- _Required work_
The word "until" marks the lines you need; copy each of them from the data.
+++ Data extract
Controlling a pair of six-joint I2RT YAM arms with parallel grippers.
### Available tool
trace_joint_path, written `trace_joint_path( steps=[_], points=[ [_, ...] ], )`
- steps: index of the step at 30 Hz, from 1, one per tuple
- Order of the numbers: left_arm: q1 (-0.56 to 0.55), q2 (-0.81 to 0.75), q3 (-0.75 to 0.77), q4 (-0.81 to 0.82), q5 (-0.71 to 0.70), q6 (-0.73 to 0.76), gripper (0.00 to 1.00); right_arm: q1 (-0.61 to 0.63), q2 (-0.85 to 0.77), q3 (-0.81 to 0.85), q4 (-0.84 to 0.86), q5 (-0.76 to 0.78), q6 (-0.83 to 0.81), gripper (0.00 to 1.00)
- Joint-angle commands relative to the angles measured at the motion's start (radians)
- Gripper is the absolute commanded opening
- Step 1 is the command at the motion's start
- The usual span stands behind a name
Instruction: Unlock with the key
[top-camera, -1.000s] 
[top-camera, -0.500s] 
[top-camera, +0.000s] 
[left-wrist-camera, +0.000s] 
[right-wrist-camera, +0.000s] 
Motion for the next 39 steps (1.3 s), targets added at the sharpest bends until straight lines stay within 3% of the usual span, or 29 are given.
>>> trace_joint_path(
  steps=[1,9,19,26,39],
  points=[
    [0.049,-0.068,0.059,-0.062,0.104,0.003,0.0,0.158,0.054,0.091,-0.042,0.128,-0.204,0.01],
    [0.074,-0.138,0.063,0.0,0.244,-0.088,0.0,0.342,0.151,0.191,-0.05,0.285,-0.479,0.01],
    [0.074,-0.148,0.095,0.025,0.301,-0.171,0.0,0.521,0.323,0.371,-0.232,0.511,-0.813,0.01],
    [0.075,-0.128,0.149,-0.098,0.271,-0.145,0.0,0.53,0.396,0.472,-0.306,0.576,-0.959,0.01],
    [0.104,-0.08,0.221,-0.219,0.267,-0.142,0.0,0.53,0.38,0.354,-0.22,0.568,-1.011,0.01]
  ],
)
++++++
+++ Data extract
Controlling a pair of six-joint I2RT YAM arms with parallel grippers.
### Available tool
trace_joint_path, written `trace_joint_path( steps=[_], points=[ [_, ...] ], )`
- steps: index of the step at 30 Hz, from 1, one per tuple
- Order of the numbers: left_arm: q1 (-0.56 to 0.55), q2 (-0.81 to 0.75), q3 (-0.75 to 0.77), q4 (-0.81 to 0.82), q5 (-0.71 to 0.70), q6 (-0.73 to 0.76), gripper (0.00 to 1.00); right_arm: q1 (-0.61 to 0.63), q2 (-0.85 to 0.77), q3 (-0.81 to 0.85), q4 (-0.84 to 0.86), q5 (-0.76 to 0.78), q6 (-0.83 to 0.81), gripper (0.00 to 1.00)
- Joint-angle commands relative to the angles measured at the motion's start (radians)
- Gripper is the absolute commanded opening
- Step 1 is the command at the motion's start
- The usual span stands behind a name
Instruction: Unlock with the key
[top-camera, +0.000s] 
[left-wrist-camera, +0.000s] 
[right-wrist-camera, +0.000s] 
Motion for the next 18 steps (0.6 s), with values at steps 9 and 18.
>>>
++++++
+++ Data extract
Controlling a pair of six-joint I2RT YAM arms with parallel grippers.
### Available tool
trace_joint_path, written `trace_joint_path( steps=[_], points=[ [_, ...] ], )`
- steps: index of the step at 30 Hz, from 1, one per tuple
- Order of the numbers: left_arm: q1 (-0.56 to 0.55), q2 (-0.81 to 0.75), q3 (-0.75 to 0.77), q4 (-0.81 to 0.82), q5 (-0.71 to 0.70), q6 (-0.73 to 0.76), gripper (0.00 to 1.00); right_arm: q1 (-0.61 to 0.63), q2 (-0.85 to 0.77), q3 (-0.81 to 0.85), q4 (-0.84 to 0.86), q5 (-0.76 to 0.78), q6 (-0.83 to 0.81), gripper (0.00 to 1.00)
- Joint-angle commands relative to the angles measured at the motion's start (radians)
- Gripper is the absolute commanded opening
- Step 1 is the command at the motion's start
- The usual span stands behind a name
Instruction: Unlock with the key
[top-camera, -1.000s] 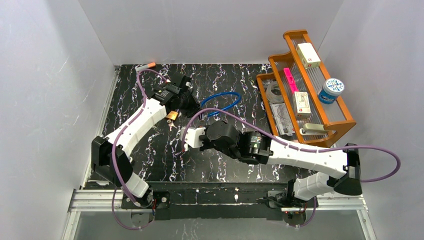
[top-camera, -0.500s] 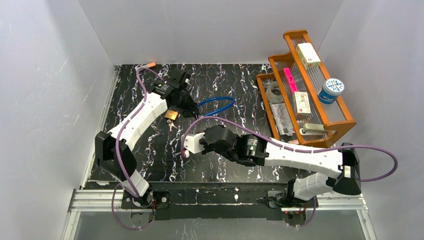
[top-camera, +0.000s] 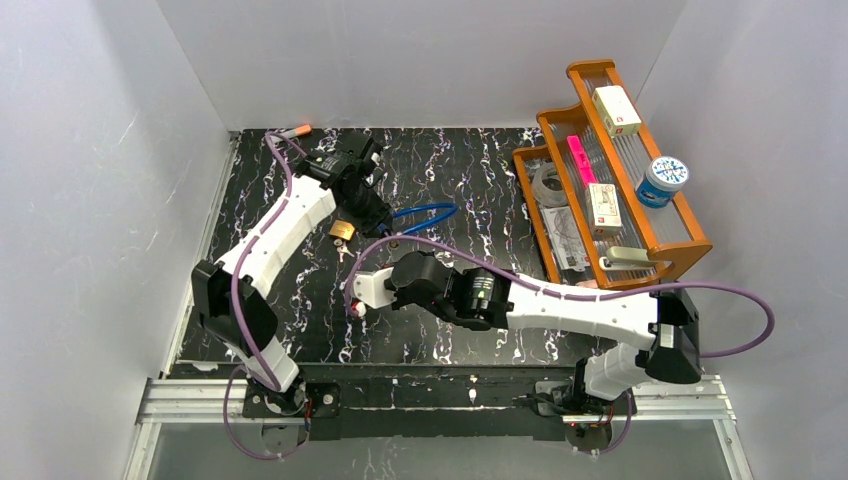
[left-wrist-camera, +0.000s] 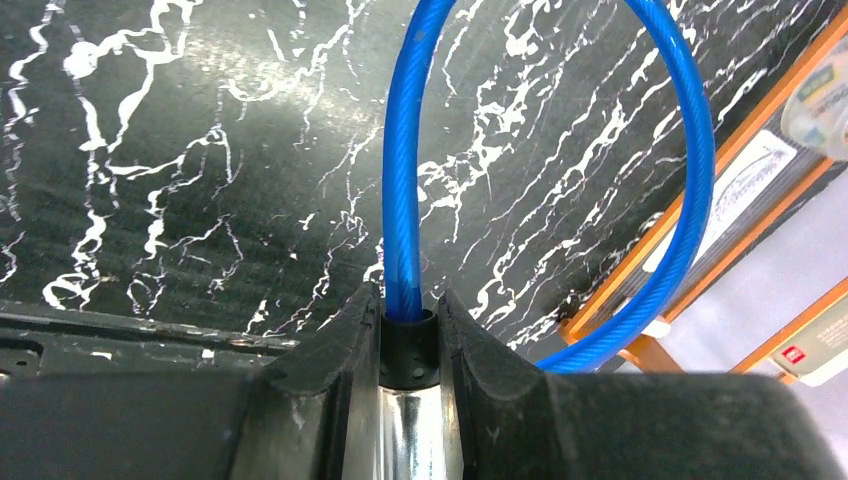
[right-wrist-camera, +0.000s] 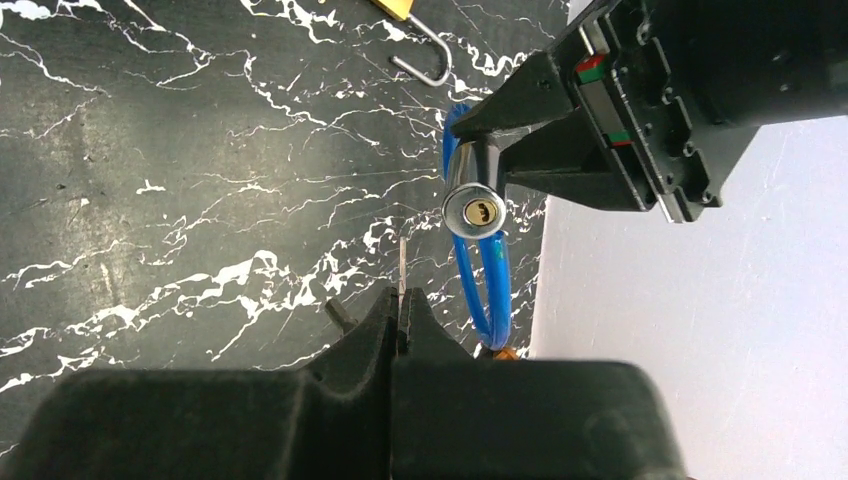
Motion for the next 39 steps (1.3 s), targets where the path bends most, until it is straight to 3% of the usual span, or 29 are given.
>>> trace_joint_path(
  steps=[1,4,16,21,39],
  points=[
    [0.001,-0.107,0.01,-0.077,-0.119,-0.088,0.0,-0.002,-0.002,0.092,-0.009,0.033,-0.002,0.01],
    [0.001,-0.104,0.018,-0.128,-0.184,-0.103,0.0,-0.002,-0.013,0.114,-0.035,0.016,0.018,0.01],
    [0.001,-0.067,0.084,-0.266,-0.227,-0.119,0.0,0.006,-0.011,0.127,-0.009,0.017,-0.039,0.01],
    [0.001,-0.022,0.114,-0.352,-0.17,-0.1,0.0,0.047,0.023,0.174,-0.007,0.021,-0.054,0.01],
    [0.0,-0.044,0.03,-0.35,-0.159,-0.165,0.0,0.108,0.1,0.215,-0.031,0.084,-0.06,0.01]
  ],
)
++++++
- _Solution to this problem_
Motion for the next 39 steps (1.3 s), targets added at the sharpest bends until straight lines stay within 3% of the usual span, or 29 are given.
Motion for the next 39 steps (1.3 s), targets where the path bends most, until it is straight to 3% of the usual span, or 29 are given.

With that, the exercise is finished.